院内重症急性呼吸器症候群コロナウイルス-2 感染症のクラスター形成と複数例のスプレッディングイベント
Clustering and multiple-spreading events of nosocomial severe acute respiratory syndrome coronavirus 2 infection J. Jung*, S.Y. Lim, J. Lee, S. Bae, Y.-J. Lim, M.J. Hong, S.H. Kwak, E.O. Kim, H. Sung, M.-N. Kim, J.-Y. Bae, M.-S. Park, S.-H. Kim *University of Ulsan College of Medicine, Republic of Korea Journal of Hospital Infection (2021) 117, 28-36
背景
スーパースプレッディングイベント(SSE)および複数例のスプレッディングイベント(MSE)は重症急性呼吸器症候群コロナウイルス-2(SARS-CoV-2)感染症の特徴であるというエビデンスが増えつつある。しかし、医療現場における SSE またはMSE の可能性に関するデータは限られている。
目的
本研究は韓国の 3 次ケア病院 1 施設で実施した。2020 年 1 月から 12 月 20 日の間に、医療従事者、入院患者およびその介護者において発生した院内新型コロナウイルス感染症(COVID-19)症例を分析した。
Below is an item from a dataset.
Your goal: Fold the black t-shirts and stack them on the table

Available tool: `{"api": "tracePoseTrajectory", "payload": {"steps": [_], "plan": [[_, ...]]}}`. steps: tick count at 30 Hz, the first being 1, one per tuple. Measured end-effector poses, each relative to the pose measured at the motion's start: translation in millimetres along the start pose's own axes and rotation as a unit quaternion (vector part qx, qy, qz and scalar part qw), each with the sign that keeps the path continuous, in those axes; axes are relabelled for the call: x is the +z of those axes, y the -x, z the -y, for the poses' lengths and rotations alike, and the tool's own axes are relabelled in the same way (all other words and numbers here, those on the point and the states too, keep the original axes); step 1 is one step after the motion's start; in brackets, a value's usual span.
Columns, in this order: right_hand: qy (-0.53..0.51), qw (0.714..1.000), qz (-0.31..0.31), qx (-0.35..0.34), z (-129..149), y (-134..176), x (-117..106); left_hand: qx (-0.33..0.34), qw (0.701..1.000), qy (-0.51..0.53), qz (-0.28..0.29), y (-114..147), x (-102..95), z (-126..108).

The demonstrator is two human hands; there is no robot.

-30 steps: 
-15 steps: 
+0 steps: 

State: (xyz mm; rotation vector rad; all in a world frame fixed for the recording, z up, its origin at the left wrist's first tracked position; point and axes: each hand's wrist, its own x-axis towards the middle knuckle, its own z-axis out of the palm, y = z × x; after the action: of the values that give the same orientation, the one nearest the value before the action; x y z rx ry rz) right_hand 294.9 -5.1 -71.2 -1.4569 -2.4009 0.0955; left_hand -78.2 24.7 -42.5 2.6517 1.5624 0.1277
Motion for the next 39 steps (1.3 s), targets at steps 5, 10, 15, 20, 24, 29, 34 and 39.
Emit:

2 ~ 4 例の二次症例を伴う症例を MSE と定義し、5 例以上の二次症例を伴う症例を SSE と定義した。
結果
COVID-19 患者 65 例を含む 21 件の院内イベント(単一症例イベントは N = 12[57%]、MSE と SSE の合計は N = 9[43%])を特定した。患者 65 例のうち 21 例(32%)は人に感染させる患者であった。人に感染させる患者はそれ以外の患者よりも発症から確定診断までの期間がより長い傾向があった(中央値 2 日対 0 日、P = 0.08)。重要なこととして、患者12 例(18%)は MSE の、1 例(2%)は SSE 1 件の原因であり、合計で 35 例(54%)の二次症例を発生させた。
結論
徹底的な感染制御策を行う病院において、COVID-19 の院内感染症例の約 70%は二次症例を発生させず、5 分の 1 の人に感染させる患者が全症例の約半数を占める SSE および MSE の原因であった。伝播および SSE 予防のためには、症例の早期特定、隔離、広範囲に及ぶ接触者追跡調査が重要である。
監訳者コメント:
感染者の7割は二次感染を引き起こしていない、残り3割の感染者が複数の二次感染を引き起こしているという本論文の結果は、日本で初期のころに解析された「8割の人はひとにうつしていない」とほぼ同様であった。